(La Playita, Panama City, Panama)
When I think back to the time we went through the Panama Canal, I will obviously think fondly of the good times we had transiting through the actual canal, but I will also remember the bookend work weeks we had on either side. Cruising can be nothing but sunshine, salt water, and cervezas; the other side of the coin though is provisioning, hardware stores, and boat chores. And because we prefer to be anchored somewhere between the middle of nowhere and a surf break, when we’re city living it’s heavy on the latter.
Top of the list here in Panama City was taking our auto pilot in to be spruced up. It’s operational and runs fine most of the time, but sometimes it has a mind of its own and acts a little funky. Greg researched a shop here in Panama City and our first stop this morning was Protesca to have it assessed.

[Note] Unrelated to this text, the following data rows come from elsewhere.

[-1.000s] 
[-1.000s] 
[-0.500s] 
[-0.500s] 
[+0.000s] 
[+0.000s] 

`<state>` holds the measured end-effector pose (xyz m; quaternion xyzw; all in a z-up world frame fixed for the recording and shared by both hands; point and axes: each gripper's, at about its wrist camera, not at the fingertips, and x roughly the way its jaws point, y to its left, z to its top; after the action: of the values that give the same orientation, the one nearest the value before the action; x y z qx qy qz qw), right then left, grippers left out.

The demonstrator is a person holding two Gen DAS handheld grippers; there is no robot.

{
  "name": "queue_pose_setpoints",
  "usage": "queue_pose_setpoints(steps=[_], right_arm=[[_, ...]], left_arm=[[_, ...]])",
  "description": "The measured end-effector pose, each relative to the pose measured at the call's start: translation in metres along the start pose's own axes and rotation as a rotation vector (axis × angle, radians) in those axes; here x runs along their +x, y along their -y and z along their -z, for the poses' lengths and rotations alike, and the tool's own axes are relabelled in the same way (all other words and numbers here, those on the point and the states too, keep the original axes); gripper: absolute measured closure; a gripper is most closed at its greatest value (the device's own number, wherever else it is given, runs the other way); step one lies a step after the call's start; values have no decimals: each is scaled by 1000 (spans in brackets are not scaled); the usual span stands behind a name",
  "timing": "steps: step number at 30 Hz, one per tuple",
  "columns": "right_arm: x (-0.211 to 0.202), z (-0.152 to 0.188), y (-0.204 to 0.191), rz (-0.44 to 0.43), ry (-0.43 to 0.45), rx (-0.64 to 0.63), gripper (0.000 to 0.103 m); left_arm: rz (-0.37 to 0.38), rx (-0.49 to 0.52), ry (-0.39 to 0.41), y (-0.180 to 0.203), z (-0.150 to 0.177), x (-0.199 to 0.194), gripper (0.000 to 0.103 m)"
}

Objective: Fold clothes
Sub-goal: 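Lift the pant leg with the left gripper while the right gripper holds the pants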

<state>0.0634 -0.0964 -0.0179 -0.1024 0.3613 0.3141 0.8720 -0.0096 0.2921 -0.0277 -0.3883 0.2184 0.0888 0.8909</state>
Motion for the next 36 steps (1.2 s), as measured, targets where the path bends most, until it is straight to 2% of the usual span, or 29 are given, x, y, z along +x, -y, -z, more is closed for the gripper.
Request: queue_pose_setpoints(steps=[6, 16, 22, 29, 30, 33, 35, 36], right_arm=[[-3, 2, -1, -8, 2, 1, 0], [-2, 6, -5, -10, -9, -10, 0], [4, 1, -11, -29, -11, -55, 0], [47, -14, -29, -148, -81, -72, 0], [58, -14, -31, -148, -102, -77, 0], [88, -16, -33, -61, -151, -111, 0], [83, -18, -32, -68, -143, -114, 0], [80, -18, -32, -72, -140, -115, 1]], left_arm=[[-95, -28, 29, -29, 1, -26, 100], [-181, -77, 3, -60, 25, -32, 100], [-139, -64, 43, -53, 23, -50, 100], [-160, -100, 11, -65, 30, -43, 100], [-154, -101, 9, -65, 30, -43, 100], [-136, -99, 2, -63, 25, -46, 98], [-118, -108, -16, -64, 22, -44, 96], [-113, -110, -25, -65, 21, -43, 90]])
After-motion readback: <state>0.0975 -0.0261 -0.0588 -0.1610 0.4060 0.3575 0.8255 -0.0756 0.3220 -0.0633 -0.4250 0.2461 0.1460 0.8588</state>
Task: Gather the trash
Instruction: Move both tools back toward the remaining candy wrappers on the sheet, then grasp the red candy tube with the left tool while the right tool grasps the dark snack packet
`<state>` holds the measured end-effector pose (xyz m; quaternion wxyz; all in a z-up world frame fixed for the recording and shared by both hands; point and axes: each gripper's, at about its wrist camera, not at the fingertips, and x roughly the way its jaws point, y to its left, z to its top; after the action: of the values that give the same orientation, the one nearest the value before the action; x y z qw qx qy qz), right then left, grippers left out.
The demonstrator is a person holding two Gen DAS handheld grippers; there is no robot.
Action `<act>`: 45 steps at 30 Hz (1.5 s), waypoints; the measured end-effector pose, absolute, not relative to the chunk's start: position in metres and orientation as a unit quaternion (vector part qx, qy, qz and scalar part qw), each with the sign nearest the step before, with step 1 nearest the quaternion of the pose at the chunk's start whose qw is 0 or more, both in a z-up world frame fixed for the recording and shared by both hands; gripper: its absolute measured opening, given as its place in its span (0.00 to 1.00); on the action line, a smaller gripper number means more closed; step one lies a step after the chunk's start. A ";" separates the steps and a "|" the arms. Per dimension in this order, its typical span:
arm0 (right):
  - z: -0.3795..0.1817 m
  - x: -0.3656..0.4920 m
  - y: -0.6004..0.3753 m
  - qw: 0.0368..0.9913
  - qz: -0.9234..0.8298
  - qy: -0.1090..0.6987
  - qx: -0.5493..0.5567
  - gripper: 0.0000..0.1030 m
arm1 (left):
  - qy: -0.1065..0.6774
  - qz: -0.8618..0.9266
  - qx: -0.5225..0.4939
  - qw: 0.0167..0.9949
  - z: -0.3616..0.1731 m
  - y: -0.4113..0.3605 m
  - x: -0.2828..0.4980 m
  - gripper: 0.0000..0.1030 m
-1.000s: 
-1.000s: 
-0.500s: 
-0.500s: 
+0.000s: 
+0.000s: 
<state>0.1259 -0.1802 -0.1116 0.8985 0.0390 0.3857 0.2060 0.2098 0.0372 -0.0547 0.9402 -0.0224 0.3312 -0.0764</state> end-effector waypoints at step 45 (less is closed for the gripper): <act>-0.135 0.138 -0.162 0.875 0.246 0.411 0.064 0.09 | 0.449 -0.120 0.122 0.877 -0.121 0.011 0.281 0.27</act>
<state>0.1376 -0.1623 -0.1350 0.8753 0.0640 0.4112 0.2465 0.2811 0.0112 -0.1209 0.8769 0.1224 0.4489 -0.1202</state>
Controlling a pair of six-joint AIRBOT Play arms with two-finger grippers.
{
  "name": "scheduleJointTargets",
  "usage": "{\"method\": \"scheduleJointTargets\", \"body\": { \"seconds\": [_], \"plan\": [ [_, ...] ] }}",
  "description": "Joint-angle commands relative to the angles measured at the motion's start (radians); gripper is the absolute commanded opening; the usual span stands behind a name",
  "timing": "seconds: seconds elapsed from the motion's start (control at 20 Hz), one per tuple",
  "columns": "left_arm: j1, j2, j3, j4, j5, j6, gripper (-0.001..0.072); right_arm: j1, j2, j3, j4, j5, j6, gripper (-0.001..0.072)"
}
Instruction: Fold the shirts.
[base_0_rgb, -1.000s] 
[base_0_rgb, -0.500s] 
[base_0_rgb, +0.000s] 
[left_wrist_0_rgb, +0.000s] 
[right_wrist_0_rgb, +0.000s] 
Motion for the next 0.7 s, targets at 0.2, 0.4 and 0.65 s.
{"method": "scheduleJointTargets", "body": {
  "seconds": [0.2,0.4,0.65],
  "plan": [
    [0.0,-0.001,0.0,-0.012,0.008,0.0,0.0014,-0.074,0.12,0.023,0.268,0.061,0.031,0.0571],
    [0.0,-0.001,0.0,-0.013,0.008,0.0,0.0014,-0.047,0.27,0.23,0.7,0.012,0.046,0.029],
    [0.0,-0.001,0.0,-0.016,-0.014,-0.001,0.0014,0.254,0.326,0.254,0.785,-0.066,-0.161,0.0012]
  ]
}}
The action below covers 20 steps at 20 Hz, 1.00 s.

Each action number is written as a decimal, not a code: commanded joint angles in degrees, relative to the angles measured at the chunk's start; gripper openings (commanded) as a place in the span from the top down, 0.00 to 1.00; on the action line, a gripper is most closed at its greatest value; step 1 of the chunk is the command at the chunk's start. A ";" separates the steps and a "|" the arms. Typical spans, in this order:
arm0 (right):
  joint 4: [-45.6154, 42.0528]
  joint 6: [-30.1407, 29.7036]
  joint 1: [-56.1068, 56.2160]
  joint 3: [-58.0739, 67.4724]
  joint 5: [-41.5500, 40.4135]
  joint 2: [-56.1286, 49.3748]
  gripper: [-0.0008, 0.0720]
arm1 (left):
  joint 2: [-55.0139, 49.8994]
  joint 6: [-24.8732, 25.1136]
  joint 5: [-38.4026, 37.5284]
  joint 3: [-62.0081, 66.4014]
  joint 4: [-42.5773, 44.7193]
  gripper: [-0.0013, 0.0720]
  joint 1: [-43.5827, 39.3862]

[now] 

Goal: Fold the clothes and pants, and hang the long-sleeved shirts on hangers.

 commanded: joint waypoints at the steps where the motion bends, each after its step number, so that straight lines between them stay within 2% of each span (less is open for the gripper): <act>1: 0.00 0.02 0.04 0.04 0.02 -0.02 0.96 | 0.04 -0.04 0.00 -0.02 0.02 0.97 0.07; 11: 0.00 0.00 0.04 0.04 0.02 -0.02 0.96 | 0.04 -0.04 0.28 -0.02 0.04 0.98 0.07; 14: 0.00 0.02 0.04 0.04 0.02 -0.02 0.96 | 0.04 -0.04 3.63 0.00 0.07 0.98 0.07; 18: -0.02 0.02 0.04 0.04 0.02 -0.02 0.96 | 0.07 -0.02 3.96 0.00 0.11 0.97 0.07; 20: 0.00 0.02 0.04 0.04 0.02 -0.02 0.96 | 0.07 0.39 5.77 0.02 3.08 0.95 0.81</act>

Customer Service in Central America more often than not leaves you yearning for the efficiency of North America, but this shop had it dialled in. No sooner had we walked through the door than all our needs were being met. One guy had measured our hoses, found the correct end replacements, and presented us with an invoice for the proposed work before you could even catch someone’s attention in a coffee shop. Another gentleman had popped open the little motor and was reviewing its insides with Greg. After going over the motor, the pump, and the hydraulic arm our concerns were heard and maintenance was planned. Come back thursday and it’d be all tuned up. Thank you!
Our first stop turned out to be the most successful of the day, albeit the rest was still helpful. We enjoyed cheap (less than $5) taxi rides all around the city, but walked when we could. At one point we were headed to Centro Marino which was only a couple blocks away when a man leaning out of a taxi window began waving at us and shouting to “not go”. We assessed the area and took a detour around a sketchy apartment complex. Before we got to Centro Marino we got two more warnings to be careful when walking in the area. Finally when leaving the marine shop we ran into Roger – a known taxi driver who speaks fluent English and ferries cruisers around the city on the regular – who again warned us grab a taxi right outside the door and not venture too far on feet. Evidently, we were in a known dangerous area, and our blonde hair and touristy charm made us prime suspects.